[Source information]

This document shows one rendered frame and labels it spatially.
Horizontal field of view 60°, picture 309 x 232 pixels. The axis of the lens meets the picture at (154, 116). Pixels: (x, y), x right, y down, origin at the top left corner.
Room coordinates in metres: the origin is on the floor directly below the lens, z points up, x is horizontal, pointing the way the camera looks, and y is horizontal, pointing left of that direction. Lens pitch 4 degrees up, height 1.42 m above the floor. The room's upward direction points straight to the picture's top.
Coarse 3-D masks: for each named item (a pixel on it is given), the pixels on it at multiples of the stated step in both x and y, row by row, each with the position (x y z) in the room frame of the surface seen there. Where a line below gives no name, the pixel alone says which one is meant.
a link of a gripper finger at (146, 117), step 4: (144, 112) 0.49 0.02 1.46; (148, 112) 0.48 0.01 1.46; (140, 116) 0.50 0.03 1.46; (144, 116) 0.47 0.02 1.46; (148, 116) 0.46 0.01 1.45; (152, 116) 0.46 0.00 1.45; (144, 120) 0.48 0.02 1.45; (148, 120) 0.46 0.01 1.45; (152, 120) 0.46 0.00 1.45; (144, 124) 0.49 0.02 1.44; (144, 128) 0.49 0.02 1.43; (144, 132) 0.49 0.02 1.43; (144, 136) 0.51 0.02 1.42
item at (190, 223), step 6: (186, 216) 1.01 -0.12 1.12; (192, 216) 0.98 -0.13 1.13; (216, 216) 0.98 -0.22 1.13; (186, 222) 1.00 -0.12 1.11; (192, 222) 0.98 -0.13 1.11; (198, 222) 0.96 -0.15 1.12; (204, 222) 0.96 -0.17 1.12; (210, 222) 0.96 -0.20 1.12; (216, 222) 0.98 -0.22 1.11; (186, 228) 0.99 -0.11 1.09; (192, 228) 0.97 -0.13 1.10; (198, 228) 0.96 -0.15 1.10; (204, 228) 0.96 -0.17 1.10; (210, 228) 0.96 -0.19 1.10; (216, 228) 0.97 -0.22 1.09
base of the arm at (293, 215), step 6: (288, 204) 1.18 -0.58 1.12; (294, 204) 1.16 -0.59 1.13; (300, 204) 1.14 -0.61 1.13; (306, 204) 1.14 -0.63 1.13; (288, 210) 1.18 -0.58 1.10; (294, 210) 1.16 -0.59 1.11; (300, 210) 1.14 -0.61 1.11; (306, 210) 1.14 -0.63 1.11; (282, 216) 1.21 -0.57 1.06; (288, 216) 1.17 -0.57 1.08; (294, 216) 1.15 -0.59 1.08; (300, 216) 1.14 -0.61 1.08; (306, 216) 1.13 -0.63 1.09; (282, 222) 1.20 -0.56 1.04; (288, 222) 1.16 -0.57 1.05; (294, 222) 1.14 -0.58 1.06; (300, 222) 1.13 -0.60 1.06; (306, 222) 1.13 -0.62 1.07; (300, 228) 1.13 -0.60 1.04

[/Source information]

* _Your instructions_:
Retype all the records above without changing a word.

* _Response area_:
This document shows one rendered frame and labels it spatially.
Horizontal field of view 60°, picture 309 x 232 pixels. The axis of the lens meets the picture at (154, 116). Pixels: (x, y), x right, y down, origin at the top left corner.
Room coordinates in metres: the origin is on the floor directly below the lens, z points up, x is horizontal, pointing the way the camera looks, and y is horizontal, pointing left of that direction. Lens pitch 4 degrees up, height 1.42 m above the floor. The room's upward direction points straight to the picture's top.
Coarse 3-D masks: for each named item (a pixel on it is given), the pixels on it at multiples of the stated step in both x and y, row by row, each with the position (x y z) in the room frame of the surface seen there. Where a line below gives no name, the pixel alone says which one is meant.
a link of a gripper finger at (146, 117), step 4: (144, 112) 0.49 0.02 1.46; (148, 112) 0.48 0.01 1.46; (140, 116) 0.50 0.03 1.46; (144, 116) 0.47 0.02 1.46; (148, 116) 0.46 0.01 1.45; (152, 116) 0.46 0.00 1.45; (144, 120) 0.48 0.02 1.45; (148, 120) 0.46 0.01 1.45; (152, 120) 0.46 0.00 1.45; (144, 124) 0.49 0.02 1.44; (144, 128) 0.49 0.02 1.43; (144, 132) 0.49 0.02 1.43; (144, 136) 0.51 0.02 1.42
item at (190, 223), step 6: (186, 216) 1.01 -0.12 1.12; (192, 216) 0.98 -0.13 1.13; (216, 216) 0.98 -0.22 1.13; (186, 222) 1.00 -0.12 1.11; (192, 222) 0.98 -0.13 1.11; (198, 222) 0.96 -0.15 1.12; (204, 222) 0.96 -0.17 1.12; (210, 222) 0.96 -0.20 1.12; (216, 222) 0.98 -0.22 1.11; (186, 228) 0.99 -0.11 1.09; (192, 228) 0.97 -0.13 1.10; (198, 228) 0.96 -0.15 1.10; (204, 228) 0.96 -0.17 1.10; (210, 228) 0.96 -0.19 1.10; (216, 228) 0.97 -0.22 1.09
base of the arm at (293, 215), step 6: (288, 204) 1.18 -0.58 1.12; (294, 204) 1.16 -0.59 1.13; (300, 204) 1.14 -0.61 1.13; (306, 204) 1.14 -0.63 1.13; (288, 210) 1.18 -0.58 1.10; (294, 210) 1.16 -0.59 1.11; (300, 210) 1.14 -0.61 1.11; (306, 210) 1.14 -0.63 1.11; (282, 216) 1.21 -0.57 1.06; (288, 216) 1.17 -0.57 1.08; (294, 216) 1.15 -0.59 1.08; (300, 216) 1.14 -0.61 1.08; (306, 216) 1.13 -0.63 1.09; (282, 222) 1.20 -0.56 1.04; (288, 222) 1.16 -0.57 1.05; (294, 222) 1.14 -0.58 1.06; (300, 222) 1.13 -0.60 1.06; (306, 222) 1.13 -0.62 1.07; (300, 228) 1.13 -0.60 1.04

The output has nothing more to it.